What a hole to find himself in. How in the hell did, Gerald Watswigger, a 23-year-old Air Force Airman First find himself in such a place? No one at home would even know where or what continent he was on let alone city, even if he could tell them where he was or what he was doing.

Advisors, in the occasional 1962 U.S. newspaper that they would find, the papers called them advisors. But Wag’s crew wore civilian clothes only, no U.S currency and no I.D. could be carried. They would move from hotel to hotel one step ahead of each rumor that they heard of an impending bombing. As they moved out through the outskirts of Saigon, they could see things were heating up. Barbed wire, machine gun nests and unmarked American jeeps were becoming more common. Cratered holes and dirt clods of yellow clay gave evidence of the previous nights clash with the black pajama clad insurgents.

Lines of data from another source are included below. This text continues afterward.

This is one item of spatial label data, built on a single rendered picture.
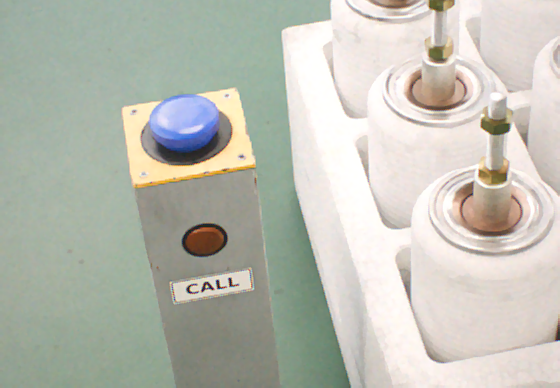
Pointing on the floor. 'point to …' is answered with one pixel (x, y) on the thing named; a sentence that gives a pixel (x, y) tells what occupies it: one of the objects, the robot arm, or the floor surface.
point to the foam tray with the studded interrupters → (399, 304)
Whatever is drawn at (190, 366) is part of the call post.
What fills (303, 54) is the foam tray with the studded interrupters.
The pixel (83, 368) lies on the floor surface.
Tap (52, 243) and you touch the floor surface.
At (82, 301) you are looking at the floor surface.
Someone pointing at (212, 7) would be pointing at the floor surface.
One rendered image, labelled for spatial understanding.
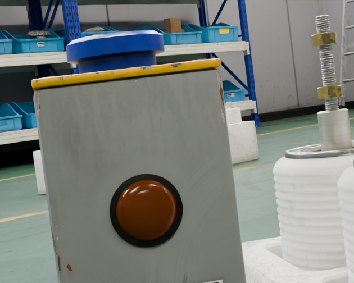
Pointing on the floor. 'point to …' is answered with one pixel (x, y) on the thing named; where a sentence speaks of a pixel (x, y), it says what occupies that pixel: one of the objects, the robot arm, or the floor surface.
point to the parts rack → (52, 58)
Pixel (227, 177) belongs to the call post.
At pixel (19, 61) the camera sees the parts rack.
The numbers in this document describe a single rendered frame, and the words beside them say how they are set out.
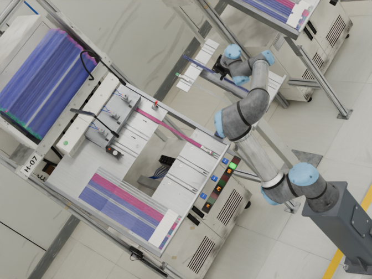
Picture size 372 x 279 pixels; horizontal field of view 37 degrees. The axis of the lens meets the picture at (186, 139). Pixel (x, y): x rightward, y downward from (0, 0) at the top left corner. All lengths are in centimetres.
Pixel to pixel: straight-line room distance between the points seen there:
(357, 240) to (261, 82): 90
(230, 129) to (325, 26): 177
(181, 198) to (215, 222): 61
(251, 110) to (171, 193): 78
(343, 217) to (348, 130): 108
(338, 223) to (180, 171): 84
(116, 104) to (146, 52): 201
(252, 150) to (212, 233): 113
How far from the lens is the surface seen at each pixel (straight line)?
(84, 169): 297
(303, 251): 329
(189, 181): 290
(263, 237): 348
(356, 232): 278
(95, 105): 298
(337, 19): 408
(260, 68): 256
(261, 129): 328
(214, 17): 351
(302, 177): 249
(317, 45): 391
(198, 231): 337
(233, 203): 351
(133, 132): 299
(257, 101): 234
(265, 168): 248
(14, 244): 466
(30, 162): 290
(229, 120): 235
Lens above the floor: 256
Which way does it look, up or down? 35 degrees down
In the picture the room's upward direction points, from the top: 46 degrees counter-clockwise
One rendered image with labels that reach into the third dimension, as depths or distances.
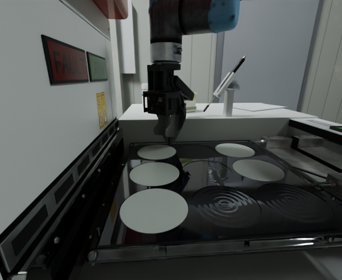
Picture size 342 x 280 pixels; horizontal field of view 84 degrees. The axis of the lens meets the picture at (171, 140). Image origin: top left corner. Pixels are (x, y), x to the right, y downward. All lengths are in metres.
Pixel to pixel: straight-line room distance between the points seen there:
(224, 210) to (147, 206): 0.11
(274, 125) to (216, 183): 0.37
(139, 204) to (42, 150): 0.16
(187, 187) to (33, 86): 0.26
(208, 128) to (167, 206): 0.35
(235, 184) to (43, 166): 0.29
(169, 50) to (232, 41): 1.97
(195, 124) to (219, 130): 0.08
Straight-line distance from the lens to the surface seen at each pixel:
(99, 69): 0.42
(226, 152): 0.51
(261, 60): 2.55
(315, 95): 3.06
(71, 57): 0.30
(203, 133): 0.60
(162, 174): 0.38
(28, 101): 0.21
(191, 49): 2.33
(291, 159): 0.59
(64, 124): 0.27
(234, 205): 0.32
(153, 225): 0.27
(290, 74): 2.75
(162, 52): 0.46
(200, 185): 0.35
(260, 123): 0.66
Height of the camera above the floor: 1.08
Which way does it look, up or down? 18 degrees down
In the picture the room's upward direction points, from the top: straight up
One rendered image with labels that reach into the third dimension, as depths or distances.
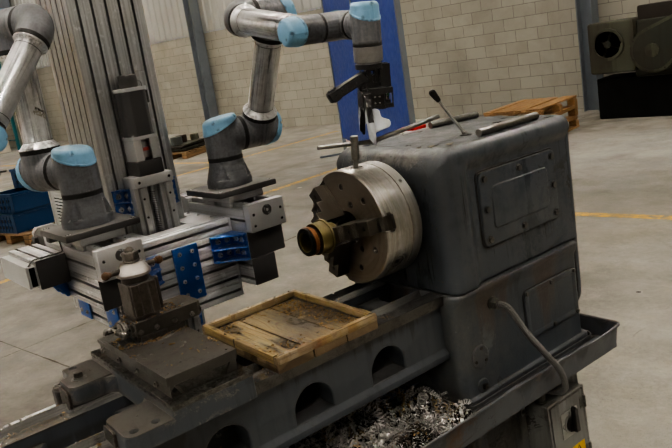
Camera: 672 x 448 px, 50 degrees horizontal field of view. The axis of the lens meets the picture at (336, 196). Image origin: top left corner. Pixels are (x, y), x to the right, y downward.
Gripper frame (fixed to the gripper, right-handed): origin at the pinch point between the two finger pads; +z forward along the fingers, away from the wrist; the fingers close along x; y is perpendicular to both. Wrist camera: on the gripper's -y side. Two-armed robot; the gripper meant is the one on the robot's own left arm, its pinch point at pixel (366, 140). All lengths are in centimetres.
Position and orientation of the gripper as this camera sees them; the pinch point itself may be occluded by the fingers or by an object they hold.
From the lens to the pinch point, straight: 191.1
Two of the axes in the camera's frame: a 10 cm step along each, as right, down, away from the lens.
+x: -1.6, -2.6, 9.5
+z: 0.9, 9.6, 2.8
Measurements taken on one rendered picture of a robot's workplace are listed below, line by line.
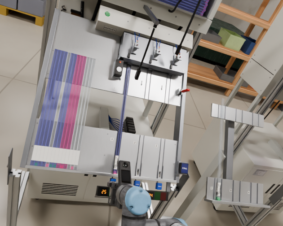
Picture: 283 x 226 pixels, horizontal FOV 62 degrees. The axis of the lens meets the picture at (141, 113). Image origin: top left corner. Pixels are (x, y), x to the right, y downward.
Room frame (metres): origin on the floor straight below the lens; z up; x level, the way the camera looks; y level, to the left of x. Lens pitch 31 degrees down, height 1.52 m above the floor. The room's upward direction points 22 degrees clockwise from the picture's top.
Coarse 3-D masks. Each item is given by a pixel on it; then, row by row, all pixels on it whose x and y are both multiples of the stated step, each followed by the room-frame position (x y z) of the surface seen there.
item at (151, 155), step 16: (96, 128) 0.83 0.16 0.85; (32, 144) 0.67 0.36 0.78; (96, 144) 0.79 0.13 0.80; (112, 144) 0.82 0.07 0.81; (128, 144) 0.85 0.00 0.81; (144, 144) 0.89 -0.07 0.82; (160, 144) 0.92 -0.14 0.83; (176, 144) 0.97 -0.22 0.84; (80, 160) 0.72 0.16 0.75; (96, 160) 0.75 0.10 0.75; (112, 160) 0.78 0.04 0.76; (128, 160) 0.81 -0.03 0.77; (144, 160) 0.84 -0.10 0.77; (160, 160) 0.88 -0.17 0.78; (144, 176) 0.80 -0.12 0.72; (160, 176) 0.83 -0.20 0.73
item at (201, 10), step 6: (162, 0) 1.18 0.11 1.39; (168, 0) 1.19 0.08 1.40; (174, 0) 1.20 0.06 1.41; (186, 0) 1.22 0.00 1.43; (192, 0) 1.23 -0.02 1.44; (198, 0) 1.24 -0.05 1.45; (204, 0) 1.25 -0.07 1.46; (180, 6) 1.21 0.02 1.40; (186, 6) 1.22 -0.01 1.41; (192, 6) 1.23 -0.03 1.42; (204, 6) 1.25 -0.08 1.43; (192, 12) 1.24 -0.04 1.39; (198, 12) 1.25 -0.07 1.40
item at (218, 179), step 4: (224, 100) 1.17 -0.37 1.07; (224, 104) 1.15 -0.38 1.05; (220, 120) 1.10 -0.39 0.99; (220, 124) 1.08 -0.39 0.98; (220, 128) 1.07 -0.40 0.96; (220, 132) 1.05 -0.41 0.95; (220, 136) 1.04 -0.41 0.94; (220, 140) 1.02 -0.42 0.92; (220, 144) 1.01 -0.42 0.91; (220, 148) 0.99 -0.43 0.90; (220, 152) 0.98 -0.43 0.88; (220, 156) 0.97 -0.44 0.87; (220, 160) 0.96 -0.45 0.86; (220, 164) 0.94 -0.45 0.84; (220, 168) 0.93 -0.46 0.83; (220, 172) 0.92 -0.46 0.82; (220, 176) 0.91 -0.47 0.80; (220, 180) 0.89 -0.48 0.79; (216, 196) 0.84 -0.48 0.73
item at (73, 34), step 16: (64, 16) 1.08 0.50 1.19; (64, 32) 1.03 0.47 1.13; (80, 32) 1.07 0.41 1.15; (96, 32) 1.11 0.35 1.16; (64, 48) 0.99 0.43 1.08; (80, 48) 1.02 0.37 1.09; (96, 48) 1.06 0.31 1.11; (112, 48) 1.11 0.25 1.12; (48, 64) 0.91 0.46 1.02; (96, 64) 1.02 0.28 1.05; (112, 64) 1.06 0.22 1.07; (96, 80) 0.97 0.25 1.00; (112, 80) 1.01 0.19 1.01; (144, 80) 1.09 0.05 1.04; (160, 80) 1.13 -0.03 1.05; (176, 80) 1.18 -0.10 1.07; (144, 96) 1.04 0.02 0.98; (160, 96) 1.08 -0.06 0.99; (176, 96) 1.12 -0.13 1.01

Then a tremendous percussion, a blast that blew him and the jeep into the air. He crashed face first into the mud, ears ringing, his eyes mostly blinded by seeping blood. Right arm twisted behind his back, he was unable to rise. Then the pain and dizzying sensation to puke. The pain, the fucking pain and realization that he had lost his boot and sock. The boot sat upright in the middle of the road and beside it, his leg. Jesus Christ! His leg!

He awoke yelling! Sweat pouring, t-shirt soaked and the sensation that his left foot was being squeezed by the tight tucked sheets. Staring down he remembered there was no foot or leg there. There had been none for almost 10 years. When would those goddamn cold sweat nightmares end? How many times would he relive this?

The sons of bitches!



  1. All wounds, physical and psychological, are like phantom limbs, really. We never truly heal, we just move on, only our nightmares intact. Great (if painful) read.

    I’ve been considering beaded curtains all evening. Not in this context, of course, but, still…


    Liked by 1 person

    • Hi Sandra, missing you! Thanks for stopping by.

      Those curtains have a very distinctive rattle or sound. Hopefully not in the same context, not that there is anything wrong with that, but still ….just makes for a pretty entrance. 🙂

      You are so right, most of us have multiple phantom limbs from our pasts.


      • I have moved back home – looooong story- and am taking the upstairs apartment (Ric moved downstairs when I was away). It is one very large, lofty room and a small bedroom. The clay studio needs to be confined, so my bed will be at the far end of the open space. I thought beaded curtains might be a nice way to define the bedroom area. We’ll see. That’s a lot of beads to make, although I have also been tossing around an idea to make letter or word beads, so I could assemble a poetry curtain…sooo much work, but it could be fun…S


  2. Wow. What vivid powerful images.
    This is an amazing write!
    I’m not sure we can ever totally heal from wounds…emotional, physical, mental…we just (hopefully) figure out how to live with them…how to try to use them and not let them use us. Even the physical wounds leave scars…but then, I find the emotional ones do, too. And besides scars we are often left with painful memories and nightmares…things trigger and attempt to destroy us.
    When I wrote my post recently about “everyone needing someone”…and that often another person’s presence (willingness to just be with us in our pain and struggle) is what is needed more than advice…I was thinking about people like those you write about here. We are all victims in some way…but we try to figure out how to overcome and in doing so, help others.
    My oldest brother was drafted to VietNam when I was a little girl. But, I have memories of his being gone, how my parents did and didn’t handle it, etc. I still have all the letters he wrote me in response to the letters I wrote him. He didn’t even begin talking about his experiences until about 10 years ago…one night he got started telling stories and it was like he couldn’t quit. I just sat and listened. I felt honored that he was sharing that part of his life with me.